TV, Stories & Winding Down
After dinner, Tom and I watch television together. Sometimes I read him a story. These are the hours I love — quiet time, just the two of us, no agenda. Tom is content. I can breathe.
Bedtime Medications
At 8:15, it's time for bedtime medications. I count them out, cut them into small palatable pieces, and serve them with applesauce, jello, or — Tom's huge favorite — pie filling. The pie filling makes the whole thing go down much easier for both of us.
Getting Ready for Bed
After meds, I change Tom into his overnight diaper and pajama pants — no pants in summer. I pull back his blankets. I put on his favorite sleep TV show. Without it on, he wakes 10 to 15 times through the night.
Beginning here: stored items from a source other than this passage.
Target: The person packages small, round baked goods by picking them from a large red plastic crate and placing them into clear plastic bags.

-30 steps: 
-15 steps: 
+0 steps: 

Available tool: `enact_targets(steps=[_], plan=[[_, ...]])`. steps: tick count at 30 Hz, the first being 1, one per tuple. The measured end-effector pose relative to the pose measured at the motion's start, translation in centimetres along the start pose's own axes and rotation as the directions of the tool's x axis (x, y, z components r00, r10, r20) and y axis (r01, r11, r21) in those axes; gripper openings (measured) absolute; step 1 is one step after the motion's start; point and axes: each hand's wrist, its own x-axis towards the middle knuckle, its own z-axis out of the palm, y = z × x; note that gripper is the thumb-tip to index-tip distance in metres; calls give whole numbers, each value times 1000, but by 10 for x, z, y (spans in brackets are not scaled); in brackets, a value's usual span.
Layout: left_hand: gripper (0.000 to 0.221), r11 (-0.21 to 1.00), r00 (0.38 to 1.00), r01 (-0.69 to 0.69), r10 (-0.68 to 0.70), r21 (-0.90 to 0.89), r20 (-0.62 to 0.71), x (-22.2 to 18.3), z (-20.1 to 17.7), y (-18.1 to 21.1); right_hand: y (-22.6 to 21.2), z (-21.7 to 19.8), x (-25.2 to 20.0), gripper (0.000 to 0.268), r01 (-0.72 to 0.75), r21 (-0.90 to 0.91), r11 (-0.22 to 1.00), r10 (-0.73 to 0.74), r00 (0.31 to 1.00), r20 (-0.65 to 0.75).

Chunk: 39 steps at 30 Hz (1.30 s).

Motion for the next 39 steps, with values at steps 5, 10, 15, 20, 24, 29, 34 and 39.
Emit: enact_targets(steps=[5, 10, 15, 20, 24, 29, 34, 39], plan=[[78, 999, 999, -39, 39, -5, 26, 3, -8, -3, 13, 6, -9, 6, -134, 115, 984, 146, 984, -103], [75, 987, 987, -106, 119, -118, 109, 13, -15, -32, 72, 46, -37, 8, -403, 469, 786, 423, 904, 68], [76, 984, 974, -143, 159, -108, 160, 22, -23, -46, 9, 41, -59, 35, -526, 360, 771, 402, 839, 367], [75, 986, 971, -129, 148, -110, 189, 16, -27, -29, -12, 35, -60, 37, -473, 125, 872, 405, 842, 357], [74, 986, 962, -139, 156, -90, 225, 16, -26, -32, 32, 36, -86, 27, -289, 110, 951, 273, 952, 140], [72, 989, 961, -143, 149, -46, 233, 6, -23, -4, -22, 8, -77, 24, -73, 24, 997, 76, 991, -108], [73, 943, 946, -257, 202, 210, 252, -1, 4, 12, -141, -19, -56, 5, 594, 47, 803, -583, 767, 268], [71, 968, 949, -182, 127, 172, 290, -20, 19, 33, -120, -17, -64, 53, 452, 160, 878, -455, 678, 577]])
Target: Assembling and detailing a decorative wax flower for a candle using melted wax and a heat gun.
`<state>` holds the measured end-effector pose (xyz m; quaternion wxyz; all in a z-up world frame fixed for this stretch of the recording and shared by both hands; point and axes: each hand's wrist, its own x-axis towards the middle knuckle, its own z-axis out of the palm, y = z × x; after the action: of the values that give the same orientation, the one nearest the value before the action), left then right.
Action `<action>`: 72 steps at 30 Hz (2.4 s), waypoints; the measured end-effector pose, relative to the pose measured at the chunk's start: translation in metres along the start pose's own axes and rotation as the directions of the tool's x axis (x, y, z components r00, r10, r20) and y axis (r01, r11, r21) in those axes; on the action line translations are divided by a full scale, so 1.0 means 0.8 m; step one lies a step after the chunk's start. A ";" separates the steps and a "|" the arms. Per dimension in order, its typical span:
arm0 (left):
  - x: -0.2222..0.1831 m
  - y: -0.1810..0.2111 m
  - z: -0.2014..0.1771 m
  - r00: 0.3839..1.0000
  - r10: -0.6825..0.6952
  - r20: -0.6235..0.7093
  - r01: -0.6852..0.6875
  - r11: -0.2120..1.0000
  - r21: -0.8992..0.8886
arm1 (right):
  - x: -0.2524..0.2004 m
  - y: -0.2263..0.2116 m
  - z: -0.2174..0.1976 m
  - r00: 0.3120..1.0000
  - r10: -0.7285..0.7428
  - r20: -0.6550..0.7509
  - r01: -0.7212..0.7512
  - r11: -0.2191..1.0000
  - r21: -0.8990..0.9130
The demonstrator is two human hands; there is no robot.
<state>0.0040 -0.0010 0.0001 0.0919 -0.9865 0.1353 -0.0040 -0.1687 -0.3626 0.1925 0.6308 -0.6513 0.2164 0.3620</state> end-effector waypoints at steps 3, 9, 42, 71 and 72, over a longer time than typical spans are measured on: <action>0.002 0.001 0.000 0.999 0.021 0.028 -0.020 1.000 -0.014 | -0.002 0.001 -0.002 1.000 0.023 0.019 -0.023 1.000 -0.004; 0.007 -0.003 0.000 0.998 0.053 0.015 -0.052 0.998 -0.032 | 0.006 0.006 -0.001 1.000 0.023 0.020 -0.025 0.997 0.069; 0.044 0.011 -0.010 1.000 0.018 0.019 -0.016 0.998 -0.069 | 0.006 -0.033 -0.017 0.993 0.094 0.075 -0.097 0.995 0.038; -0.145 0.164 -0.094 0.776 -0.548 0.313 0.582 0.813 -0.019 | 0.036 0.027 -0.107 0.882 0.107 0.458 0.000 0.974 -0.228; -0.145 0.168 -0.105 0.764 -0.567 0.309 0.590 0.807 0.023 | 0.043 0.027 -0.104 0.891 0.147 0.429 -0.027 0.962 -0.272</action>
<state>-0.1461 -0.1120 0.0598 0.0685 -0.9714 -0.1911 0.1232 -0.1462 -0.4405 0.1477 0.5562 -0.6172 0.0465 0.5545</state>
And then I wait for him to be ready.
Goodnight, Tom
Eventually, Tom will come and take my hand. He guides me to his room, where I tuck him in and kiss him goodnight. Sometimes he goes to sleep. Sometimes he comes back out to be tucked in again. And again.
When he's finally down, I make sure the motion detection camera and the seizure camera are both set up and working. Then I try to relax — to unwind, to be a person for a little while — before we start all over again tomorrow.
The Cameras Stay On
The seizure camera runs all night. The motion detection camera runs all night. Tom is not alone in the dark — and neither, really, am I. The caregiving doesn't stop when the lights go out. It just gets quieter.
And somewhere between 3 and 8 AM, we do it all again.